**What this task involves**
When you spot the word "robot" in a line of the data below, copy that line.

**Task material**
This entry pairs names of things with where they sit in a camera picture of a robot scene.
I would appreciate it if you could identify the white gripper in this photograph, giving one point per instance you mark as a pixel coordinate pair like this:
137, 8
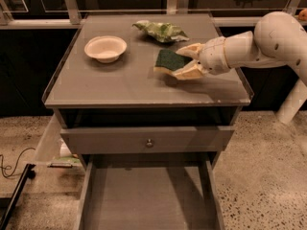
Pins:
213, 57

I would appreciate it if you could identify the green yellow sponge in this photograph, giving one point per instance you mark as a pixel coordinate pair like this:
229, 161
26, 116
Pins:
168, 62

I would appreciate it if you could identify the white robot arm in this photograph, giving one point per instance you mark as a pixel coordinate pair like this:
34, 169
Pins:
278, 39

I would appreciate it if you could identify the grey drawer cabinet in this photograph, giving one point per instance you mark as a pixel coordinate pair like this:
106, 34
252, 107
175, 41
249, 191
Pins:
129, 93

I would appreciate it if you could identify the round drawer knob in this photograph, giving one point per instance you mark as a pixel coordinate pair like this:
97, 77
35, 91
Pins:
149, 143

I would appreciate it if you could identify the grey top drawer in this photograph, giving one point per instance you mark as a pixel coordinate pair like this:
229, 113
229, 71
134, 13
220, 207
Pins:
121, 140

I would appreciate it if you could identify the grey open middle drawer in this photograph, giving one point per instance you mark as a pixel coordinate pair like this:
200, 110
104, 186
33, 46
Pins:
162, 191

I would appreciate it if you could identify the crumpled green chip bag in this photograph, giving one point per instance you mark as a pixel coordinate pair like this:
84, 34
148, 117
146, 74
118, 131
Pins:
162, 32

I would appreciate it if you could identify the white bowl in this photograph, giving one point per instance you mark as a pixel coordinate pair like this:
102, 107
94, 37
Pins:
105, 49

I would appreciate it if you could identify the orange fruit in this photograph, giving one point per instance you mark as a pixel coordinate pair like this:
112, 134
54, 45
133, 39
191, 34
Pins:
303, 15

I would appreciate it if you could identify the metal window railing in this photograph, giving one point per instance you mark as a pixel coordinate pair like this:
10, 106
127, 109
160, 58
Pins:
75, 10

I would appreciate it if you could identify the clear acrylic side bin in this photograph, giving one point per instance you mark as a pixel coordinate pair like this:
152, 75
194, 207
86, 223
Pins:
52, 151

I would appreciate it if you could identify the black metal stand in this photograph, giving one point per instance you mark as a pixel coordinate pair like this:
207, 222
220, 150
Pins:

**Solution to this exercise**
This entry pairs names of things with where they sit in a camera picture of a robot scene.
I would appreciate it if you could identify the white robot arm in this photograph, giving one point per instance you mark as a pixel coordinate pair like this:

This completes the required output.